Today we welcome guest contributor Tanmay Bakshi, an inspiring 13-year-old app developer, teacher and YouTuber. We met Tanmay while he was giving a keynote speech to our tech associates (yes, he gives keynote speeches around the world). Please enjoy Tanmay’s article on 5 machine learning services powered by Watson.
Computers have never been good at understanding non-mathematical language, but a branch of artificial intelligence aims to change that. Machine learning (ML), a subset of artificial intelligence, aims to enable computers to understand natural language and allow them to reason for themselves. Leading this initiative are services like IBM’s Watson, an open platform accessible to developers around the world.
In today’s world, everyone is using machine learning technologies on a daily basis, whether they realize it or not. From the suggestions list on Netflix, to self-driving cars, artificial intelligence is all around us. Despite their ubiquity, machine learning algorithms are hard to implement, causing many developers to refrain from using them in their applications. This is where Watson comes in handy, by making cognitive computing algorithms simpler to implement.
Watson exists as a set of services (APIs) that developers can bake into their applications in a simple to use, yet powerful way. Below, I’ve highlighted five Watson services I find particularly interesting and useful.

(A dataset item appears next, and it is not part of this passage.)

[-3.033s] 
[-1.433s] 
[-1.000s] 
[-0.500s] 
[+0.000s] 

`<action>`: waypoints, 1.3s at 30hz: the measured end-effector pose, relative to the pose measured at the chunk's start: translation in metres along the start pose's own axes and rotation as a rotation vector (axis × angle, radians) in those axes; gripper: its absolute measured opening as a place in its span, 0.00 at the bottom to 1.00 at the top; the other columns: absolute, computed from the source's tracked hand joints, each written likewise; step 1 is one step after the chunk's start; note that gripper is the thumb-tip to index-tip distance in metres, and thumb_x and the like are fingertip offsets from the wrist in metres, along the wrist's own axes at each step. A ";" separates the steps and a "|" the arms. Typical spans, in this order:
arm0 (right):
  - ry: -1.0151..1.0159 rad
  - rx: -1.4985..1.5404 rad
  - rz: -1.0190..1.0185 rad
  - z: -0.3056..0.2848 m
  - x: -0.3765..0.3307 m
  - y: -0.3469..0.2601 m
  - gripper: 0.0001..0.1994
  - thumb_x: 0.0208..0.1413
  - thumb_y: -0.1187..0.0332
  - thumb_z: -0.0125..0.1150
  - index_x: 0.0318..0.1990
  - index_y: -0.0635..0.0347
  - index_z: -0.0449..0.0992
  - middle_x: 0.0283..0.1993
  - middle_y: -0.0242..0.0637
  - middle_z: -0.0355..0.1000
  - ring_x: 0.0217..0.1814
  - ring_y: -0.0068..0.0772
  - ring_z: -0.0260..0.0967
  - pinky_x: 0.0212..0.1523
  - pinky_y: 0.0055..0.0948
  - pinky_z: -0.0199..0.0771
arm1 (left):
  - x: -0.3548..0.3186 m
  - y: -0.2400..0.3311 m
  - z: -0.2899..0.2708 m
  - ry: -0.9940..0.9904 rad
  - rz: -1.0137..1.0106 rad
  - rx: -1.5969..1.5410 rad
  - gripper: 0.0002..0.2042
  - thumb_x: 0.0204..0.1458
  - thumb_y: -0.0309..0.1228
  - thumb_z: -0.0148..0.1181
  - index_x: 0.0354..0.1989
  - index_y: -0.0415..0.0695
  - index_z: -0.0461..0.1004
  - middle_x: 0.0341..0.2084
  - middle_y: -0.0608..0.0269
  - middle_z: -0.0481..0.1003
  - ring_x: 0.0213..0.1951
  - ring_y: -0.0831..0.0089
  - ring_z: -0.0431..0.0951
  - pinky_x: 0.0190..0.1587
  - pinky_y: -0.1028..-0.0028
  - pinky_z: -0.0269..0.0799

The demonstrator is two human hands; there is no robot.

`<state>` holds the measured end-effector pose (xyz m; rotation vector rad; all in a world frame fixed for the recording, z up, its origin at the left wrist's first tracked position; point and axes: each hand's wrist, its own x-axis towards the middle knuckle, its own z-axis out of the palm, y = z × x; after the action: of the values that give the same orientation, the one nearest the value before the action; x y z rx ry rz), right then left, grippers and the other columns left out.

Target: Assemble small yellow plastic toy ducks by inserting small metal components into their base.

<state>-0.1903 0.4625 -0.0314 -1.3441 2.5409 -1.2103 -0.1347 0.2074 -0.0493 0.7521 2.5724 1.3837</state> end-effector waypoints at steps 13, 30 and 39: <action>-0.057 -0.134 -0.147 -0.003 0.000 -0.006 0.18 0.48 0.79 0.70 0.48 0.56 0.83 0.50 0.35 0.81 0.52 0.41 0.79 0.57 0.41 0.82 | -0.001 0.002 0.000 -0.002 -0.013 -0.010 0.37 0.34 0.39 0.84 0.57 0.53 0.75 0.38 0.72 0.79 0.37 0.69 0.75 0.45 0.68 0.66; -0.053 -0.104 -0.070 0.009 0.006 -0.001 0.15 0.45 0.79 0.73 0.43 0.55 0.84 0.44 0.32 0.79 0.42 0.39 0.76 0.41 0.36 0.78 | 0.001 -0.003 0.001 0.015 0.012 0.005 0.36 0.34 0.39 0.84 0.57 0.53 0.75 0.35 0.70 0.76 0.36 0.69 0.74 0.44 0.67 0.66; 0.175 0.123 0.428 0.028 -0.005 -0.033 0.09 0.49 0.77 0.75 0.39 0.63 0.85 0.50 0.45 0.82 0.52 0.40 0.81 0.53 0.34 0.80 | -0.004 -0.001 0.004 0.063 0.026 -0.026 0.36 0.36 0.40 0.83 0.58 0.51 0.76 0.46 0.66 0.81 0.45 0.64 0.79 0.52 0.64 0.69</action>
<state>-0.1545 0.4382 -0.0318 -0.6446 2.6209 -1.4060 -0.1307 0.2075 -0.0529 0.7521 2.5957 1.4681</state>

As the name suggests, Visual Recognition is a service geared towards image recognition. Let’s say you want to create an application that can recognize a picture of a dog and identify the breed. You would input around 300 images of each breed, and around 100 images each of cats, lions, and tigers. Watson will then train itself to understand the differences between dog breeds, as well as animals that are not dogs. Once it finds those patterns, Watson will be able to tell, within a percentage of confidence, whether a picture is of a dog, and if it is, which breed it is.
Visual Recognition can be useful in a number of areas, ranging from brand recognition to security. I’ve used it to build an application that uses facial recognition to prevent false identification.
I’ve also put together a tutorial on how to build the dog breed classifier mentioned above.
Natural Language Classifier
The Natural Language Classifier (NLC) is one of my favorite services, mainly because it’s simple to train, handles extremely large datasets smoothly, and provides solutions for a wide variety of use cases. The NLC’s goal is to classify Natural Language into classes. That classified data can then be used by other applications. For example, my NLQA (Natural Language Question Answering) application AskTanmay uses NLC to determine what type of question a user has asked.
For example, if you ask, “Who is the CEO of Walmart?” you’re looking for a person. If you ask, “Where is the Taj Mahal?” you’re looking for a location. If you ask, “Which worldwide retail chain makes the most profit?” you’re looking for an organization.
The NLC is the service that obtains this metadata. Once it completes its work, Watson can then use it to train itself to better understand the patterns between question and question type.
Retrieve and Rank
This service is quite different from the ones I’ve already covered. It’s quite difficult to train, in the sense that it needs a lot of data before it can find meaningful patterns. The training process is also extremely manual. But the end result makes it all worthwhile.
Retrieve and Rank (R&R) allows you to retrieve data using a query against a SOLR cluster. Watson will then rank the results in the order it believes to be most relevant to your query. This allows you to input a corpus of knowledge, which can be in PDF, MS Word, or HTML form. The R&R service will then split up the data into “Answer Units,” which are essentially chunks of text. You can then input sample questions and link the questions and Answer Units. Once that’s done, you can ask the R&R service a brand new question and it will output relevant answer units, along with a measure of how relevant Watson thinks they are.
This was the very first Watson service I played around with. You can learn more about my work with R&R here.
What makes Personality Insights different from Watson’s other modules is that it’s one of the few services that requires no training. It can take text (100 words minimum) and output “attributes” of the personality of the person who wrote it. It does this under three main categories, “Personality”, “Consumer Needs” and “Values”. There are a lot of these attributes. Here’s a screenshot of a few:
Personality Insights can be used for a variety of use cases, such as detecting and charting an individual or group’s behavioral changes over time.
Tradeoff Analytics is a service that allows you to input data along with parameters for how it should be weighed to get a relevant output. For example, you could input a vehicle’s MPG, average rating, number of seats, cylinders and price, and then specify which parameters matter most. Watson will take all that into account to find the ideal balance. Finally, Tradeoff Analytics will suggest which vehicle it believes you should buy.